=== PROBLEM DESCRIPTION ===
Gather every line below where "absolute" appears.
----------
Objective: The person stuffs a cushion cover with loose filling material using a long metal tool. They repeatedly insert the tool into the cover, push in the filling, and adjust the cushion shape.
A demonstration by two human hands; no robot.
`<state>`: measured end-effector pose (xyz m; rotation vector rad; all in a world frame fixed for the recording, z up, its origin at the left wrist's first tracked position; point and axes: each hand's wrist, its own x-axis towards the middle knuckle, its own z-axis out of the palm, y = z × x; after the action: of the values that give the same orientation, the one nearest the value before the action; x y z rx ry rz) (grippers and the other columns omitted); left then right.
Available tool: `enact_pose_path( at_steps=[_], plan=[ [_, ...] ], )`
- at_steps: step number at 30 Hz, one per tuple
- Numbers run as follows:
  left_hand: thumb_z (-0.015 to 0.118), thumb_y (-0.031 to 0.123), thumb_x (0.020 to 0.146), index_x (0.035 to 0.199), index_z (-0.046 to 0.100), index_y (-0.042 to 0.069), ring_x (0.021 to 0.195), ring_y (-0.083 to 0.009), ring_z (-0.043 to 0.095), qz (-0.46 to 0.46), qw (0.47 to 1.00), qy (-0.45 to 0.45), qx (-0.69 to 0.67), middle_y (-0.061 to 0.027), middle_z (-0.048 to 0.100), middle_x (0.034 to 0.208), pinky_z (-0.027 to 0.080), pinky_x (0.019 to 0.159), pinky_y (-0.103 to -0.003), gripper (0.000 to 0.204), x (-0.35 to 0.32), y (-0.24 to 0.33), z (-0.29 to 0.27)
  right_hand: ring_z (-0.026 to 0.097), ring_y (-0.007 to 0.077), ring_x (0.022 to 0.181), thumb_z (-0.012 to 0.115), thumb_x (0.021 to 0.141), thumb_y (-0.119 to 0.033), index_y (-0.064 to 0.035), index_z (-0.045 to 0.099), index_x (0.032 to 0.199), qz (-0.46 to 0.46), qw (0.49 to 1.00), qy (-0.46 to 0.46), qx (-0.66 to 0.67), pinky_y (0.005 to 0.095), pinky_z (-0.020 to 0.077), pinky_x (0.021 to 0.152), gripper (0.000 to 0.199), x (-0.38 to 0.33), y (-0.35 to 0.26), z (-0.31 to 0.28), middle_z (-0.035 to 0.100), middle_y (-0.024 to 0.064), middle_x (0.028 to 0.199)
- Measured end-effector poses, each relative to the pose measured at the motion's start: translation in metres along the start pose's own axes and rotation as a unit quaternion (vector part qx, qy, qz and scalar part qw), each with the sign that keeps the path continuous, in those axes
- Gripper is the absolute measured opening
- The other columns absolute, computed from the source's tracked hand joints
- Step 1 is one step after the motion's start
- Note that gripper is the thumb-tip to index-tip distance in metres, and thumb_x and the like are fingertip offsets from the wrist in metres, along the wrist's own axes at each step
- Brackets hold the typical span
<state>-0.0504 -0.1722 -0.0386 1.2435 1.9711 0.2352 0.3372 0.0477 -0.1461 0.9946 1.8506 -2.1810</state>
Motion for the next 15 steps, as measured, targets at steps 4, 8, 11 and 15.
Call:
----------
=== SOLUTION FOR THIS EXERCISE ===
- Gripper is the absolute measured opening
- The other columns absolute, computed from the source's tracked hand joints

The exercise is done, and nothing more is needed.